I illustrate these dynamics in the chart below. It shows the sample paths \((X_t)_{t\ge0}\) and corresponding beliefs \((p_t)_{t\ge0}\) when \((H,L,\mu,p_0)=(1,0,H,0.5)\) and \(\sigma\in\{1,2\}\). I use the same realization of the underlying Wiener process \((W_t)_{t\ge0}\) for each value of \(\sigma\). Increasing this value slows my convergence to the correct belief \(p_t=1\) because it makes the signals \(\der X_t\) less informative about \(\mu=H\).

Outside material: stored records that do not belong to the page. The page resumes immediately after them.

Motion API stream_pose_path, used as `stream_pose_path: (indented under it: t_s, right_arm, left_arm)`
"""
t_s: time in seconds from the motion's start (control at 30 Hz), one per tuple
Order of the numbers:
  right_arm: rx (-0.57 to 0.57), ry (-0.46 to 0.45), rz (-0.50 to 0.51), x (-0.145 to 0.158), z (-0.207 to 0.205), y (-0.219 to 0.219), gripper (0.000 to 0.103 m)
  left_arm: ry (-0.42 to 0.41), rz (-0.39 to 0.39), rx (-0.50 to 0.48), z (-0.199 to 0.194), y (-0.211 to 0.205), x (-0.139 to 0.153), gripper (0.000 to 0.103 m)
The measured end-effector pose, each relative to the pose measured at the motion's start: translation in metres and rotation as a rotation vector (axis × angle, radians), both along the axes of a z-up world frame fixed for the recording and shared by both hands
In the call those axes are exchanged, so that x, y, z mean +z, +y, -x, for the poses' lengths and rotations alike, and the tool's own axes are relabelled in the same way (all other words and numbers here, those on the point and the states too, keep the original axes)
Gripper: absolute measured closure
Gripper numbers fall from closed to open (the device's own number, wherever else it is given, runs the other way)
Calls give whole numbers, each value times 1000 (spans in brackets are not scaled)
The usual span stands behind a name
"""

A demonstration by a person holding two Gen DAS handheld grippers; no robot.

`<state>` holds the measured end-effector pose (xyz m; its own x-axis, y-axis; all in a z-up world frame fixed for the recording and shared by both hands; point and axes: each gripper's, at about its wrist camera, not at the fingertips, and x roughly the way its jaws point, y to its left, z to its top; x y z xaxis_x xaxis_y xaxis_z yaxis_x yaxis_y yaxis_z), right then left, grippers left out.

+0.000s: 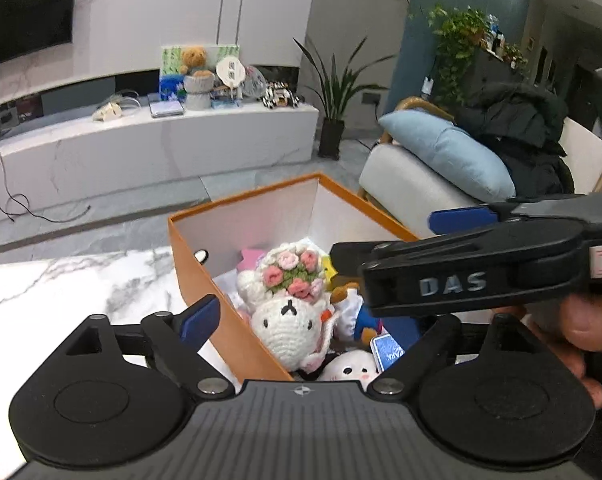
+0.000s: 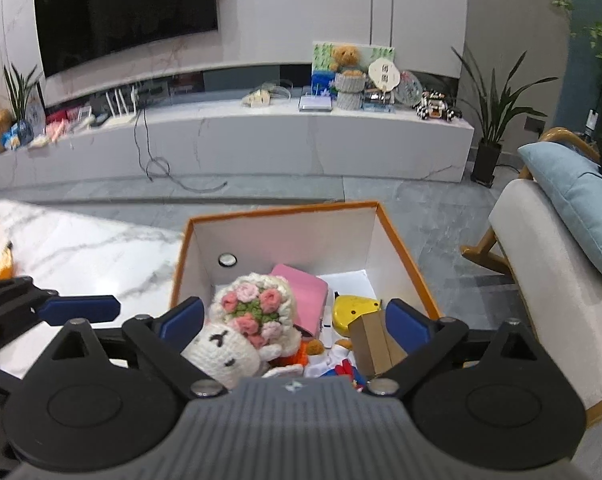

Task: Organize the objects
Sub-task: 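Withdraw both tools upward away from the filled box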

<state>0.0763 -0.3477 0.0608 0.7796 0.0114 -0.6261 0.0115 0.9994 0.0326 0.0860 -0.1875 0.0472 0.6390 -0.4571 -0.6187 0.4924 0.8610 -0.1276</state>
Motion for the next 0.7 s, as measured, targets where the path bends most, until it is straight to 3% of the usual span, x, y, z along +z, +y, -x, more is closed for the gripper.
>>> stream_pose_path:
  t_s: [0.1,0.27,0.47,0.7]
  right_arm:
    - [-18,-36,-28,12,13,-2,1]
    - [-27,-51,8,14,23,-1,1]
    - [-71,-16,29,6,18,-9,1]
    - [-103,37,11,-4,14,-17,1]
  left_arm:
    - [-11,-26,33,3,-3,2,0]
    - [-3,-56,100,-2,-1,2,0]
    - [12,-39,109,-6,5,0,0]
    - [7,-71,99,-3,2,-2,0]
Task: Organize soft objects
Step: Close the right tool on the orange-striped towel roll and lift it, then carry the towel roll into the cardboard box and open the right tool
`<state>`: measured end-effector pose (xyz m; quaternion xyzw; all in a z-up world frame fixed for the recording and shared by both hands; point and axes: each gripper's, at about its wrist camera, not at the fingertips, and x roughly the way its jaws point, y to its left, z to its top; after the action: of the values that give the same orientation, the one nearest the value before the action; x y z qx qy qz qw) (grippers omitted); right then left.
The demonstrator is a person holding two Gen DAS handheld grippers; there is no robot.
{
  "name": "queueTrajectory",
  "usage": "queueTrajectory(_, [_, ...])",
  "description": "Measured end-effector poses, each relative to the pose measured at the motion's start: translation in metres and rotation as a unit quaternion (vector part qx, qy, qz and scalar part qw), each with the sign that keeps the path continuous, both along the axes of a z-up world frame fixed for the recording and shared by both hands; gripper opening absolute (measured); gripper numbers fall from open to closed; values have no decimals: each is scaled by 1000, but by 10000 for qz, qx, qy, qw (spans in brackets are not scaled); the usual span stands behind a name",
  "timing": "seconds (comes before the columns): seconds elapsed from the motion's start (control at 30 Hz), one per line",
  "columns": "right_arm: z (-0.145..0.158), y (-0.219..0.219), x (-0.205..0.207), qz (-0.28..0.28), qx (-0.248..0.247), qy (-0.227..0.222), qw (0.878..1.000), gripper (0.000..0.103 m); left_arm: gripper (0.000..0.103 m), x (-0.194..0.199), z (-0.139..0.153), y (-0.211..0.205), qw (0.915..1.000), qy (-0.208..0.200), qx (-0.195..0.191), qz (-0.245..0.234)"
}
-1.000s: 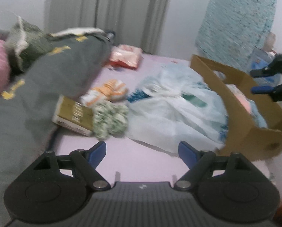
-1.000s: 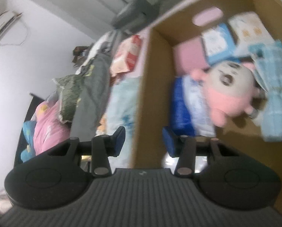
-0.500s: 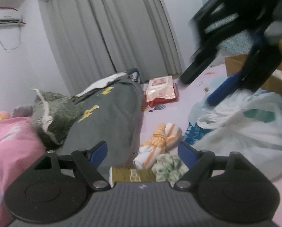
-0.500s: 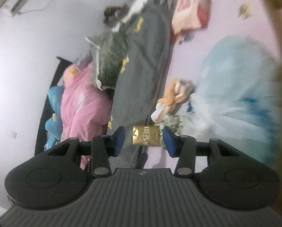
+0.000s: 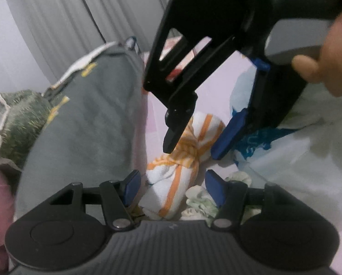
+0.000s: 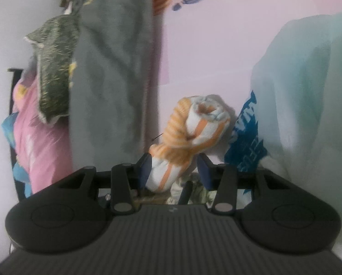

Deriving the belief increments

The increments \(\der W_t\) of the Wiener process \((W_t)_{t\ge0}\) are iid normally distributed with mean zero and variance \(\der t\): $$\der W_t\sim N(0,\der t).$$ Thus, given \(\mu\), the increments \(\der X_t\) of the sample path \((X_t)_{t\ge0}\) are iid normal with mean \(\mu\der t\) and variance \(\sigma^2\der t\): $$\der X_t\mid\mu\sim N(\mu\der t,\sigma^2\der t).$$ So these increments have conditional PDF $$\begin{align} f_\mu(\der X_t) &= \frac{1}{\sigma\sqrt{2\pi\der t}}\exp\left(-\frac{(\der X_t-\mu\der t)^2}{2\sigma^2\der t}\right) \\ &= \frac{1}{\sigma\sqrt{2\pi\der t}}\exp\left(-\frac{(\der X_t)^2}{2\sigma^2\der t}\right)\exp\left(\frac{\mu\der X_t}{\sigma^2}-\frac{\mu^2\der t}{2\sigma^2}\right). \end{align}$$ But the rules of Itô calculus imply \((\der X_t)^2=\sigma^2\der t\) and $$\begin{align} \exp\left(\frac{\der X_t\mu}{\sigma^2}-\frac{\mu^2\der t}{2\sigma^2}\right) &= \sum_{k\ge0}\frac{1}{k!}\left(\frac{\mu\der X_t}{\sigma^2}-\frac{\mu^2\der t}{2\sigma^2}\right)^k \\ &= 1+\frac{\mu\der X_t}{\sigma^2} \end{align}$$ because these rules treat terms of order \((\der t)^2\) or smaller as equal to zero. Thus $$f_\mu(\der X_t)=\frac{1}{\sigma^3\sqrt{2\pi\der t}}\exp\left(-\frac{1}{2}\right)\left(\mu\der X_t+\sigma^2\right)$$ for each \(\mu\in\{H,L\}\). Applying Bayes’ rule then gives $$\begin{align} p_{t+\der t} &= \frac{p_tf_H(\der X_t)}{p_tf_H(\der X_t)+(1-p_t)f_L(\der X_t)} \\ &= \frac{p_t\left(H\der X_t+\sigma^2\right)}{\hat\mu_t\der X_t+\sigma^2}, \end{align}$$ where \(\hat\mu_t=\E[\mu\mid (X_s)_{s<t}]\) is my posterior estimate of \(\mu\). So the belief process \((p_t)_{t\ge0}\) has increments $$\begin{align} \der p_t &\equiv p_{t+\der t}-p_t \\ &= \frac{p_t(1-p_t)(H-L)\der X_t}{\hat\mu_t\der X_t+\sigma^2}. \end{align}$$ Finally, taking a Maclaurin series expansion and applying the rules of Itô calculus gives $$\begin{align} \frac{\der X_t}{\hat\mu_t\der X_t+\sigma^2} &= \der X_t\sum_{k\ge0}\frac{(-1)^kk!}{(\sigma^2)^{k+1}}(\der X_t)^k \\ &= \der X_t\left(\frac{1}{\sigma^2}-\frac{1}{\sigma^4}\der X_t\right) \\ &= \frac{1}{\sigma^2}\left(\der X_t-\hat\mu_t\der t\right), \end{align}$$ from which we obtain the expressions for \(\der p_t\) and \(\der Z_t\) provided above.